As the OAS seems to have suggested, it is ultimately up to the citizens of Dominica to have wide public debate on comprehensive electoral reform to inform the process of new legislation or the amendment of existing legislation and legal procedures, which Sir Byron is very competent in assisting with, especially on issues related to the compilation of the Elector’s List, whether residency in Dominica should be a prerequisite for voter eligibility, whether and how person should be removed from the voters list; whether the provision of absenteeism for 5 years or for any period should be maintained or removed, and on campaign financing etc.

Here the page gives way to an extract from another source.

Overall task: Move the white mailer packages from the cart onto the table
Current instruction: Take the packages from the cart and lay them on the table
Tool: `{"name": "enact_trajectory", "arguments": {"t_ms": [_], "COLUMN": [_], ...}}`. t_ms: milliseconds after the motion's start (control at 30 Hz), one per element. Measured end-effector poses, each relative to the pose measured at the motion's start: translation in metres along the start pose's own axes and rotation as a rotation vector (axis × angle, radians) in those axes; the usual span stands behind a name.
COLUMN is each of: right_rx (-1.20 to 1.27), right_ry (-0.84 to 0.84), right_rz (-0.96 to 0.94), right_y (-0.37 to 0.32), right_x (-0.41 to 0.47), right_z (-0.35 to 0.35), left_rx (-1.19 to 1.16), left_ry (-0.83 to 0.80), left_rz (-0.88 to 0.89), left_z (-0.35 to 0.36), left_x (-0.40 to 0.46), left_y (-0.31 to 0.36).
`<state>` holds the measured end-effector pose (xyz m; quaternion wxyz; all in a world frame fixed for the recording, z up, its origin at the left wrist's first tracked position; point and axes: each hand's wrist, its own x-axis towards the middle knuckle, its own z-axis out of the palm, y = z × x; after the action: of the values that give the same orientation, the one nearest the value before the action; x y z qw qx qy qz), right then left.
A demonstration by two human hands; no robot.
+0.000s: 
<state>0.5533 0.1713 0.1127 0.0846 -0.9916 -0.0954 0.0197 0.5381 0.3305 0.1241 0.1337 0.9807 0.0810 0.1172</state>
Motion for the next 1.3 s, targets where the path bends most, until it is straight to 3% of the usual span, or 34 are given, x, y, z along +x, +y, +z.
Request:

This is not a matter only for the executive branch of government i.e., PM Skerrit, his cabinet, his nominees to the Commission and his “Sole Commissioner.” Unfortunately, the above recommendations were expected to have benefited from serious consideration long before the next electoral cycle in 2019. That was not to be. The same issues continue to plague us. The DLP government continues to frustrate every effort at electoral reform- as long as it does not get its way. Therefore, it has brought in Sir Byron, a highly recognized and eminent jurist with vast knowledge and experience of the law, to legitimize its positions on many of the issues that the general public opposes. Taking into account the above recommendations and the wishes of the Dominica people, Sir Byron must give Dominicans value for his no-bid $450,000.00 consultancy.